EXERCISE INSTRUCTIONS: Go through the records and report each line holding the string "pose".

--------------------------------

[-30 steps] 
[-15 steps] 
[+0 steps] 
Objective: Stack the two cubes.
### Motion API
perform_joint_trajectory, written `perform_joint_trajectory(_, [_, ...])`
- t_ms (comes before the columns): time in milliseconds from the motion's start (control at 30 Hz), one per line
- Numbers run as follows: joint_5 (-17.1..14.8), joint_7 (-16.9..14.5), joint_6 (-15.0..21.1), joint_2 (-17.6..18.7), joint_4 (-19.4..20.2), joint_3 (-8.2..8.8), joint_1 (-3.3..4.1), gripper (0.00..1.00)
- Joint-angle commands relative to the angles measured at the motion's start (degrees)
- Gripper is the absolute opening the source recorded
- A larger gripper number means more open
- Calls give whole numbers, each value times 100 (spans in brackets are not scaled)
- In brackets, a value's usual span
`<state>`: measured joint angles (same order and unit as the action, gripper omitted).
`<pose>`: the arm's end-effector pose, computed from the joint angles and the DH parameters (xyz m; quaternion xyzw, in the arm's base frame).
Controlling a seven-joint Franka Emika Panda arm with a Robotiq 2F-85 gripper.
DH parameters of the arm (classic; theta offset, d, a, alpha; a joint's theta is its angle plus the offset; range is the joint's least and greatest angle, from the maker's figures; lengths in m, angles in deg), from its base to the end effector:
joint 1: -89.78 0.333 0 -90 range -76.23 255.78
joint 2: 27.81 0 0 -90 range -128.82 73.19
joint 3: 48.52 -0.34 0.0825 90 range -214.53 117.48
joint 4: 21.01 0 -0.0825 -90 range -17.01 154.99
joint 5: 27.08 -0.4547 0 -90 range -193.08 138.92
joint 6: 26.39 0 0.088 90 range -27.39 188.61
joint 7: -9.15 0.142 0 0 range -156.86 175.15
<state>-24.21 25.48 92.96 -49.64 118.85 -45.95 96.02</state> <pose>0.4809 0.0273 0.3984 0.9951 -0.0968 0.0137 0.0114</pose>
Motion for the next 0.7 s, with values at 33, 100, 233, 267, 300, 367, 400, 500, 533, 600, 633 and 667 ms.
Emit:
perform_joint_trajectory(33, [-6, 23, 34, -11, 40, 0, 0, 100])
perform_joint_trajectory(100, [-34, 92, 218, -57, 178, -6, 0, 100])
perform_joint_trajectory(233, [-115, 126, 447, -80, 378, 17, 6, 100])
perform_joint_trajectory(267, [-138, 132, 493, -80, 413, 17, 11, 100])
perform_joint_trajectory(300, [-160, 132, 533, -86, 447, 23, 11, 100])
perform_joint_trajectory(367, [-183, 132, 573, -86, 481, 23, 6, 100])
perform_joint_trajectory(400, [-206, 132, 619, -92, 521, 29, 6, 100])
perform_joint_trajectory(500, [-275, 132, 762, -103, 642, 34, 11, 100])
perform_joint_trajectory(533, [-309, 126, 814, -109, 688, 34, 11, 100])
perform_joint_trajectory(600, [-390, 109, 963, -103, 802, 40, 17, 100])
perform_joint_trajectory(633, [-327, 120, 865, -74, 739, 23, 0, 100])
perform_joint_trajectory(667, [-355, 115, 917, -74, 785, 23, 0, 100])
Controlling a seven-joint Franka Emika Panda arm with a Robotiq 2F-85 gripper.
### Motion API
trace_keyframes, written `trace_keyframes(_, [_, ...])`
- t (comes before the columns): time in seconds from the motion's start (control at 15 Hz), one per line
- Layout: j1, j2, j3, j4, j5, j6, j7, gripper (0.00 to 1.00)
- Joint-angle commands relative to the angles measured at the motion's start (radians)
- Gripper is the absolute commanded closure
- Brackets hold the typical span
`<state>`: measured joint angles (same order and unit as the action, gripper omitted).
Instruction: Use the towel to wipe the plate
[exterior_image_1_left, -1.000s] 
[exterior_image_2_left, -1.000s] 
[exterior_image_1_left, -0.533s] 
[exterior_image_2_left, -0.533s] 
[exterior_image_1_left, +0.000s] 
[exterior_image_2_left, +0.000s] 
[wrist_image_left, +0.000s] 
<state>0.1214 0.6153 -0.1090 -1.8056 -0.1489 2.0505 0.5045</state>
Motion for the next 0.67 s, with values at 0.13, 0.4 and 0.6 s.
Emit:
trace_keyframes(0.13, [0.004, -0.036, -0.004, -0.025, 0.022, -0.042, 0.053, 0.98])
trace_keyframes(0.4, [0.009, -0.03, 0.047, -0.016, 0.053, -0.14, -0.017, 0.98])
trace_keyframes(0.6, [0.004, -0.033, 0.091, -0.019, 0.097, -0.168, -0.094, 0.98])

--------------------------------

REPLY TO THE EXERCISE:
`<pose>`: the arm's end-effector pose, computed from the joint angles and the DH parameters (xyz m; quaternion xyzw, in the arm's base frame).
<state>-24.21 25.48 92.96 -49.64 118.85 -45.95 96.02</state> <pose>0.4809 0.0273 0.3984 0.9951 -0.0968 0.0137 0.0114</pose>

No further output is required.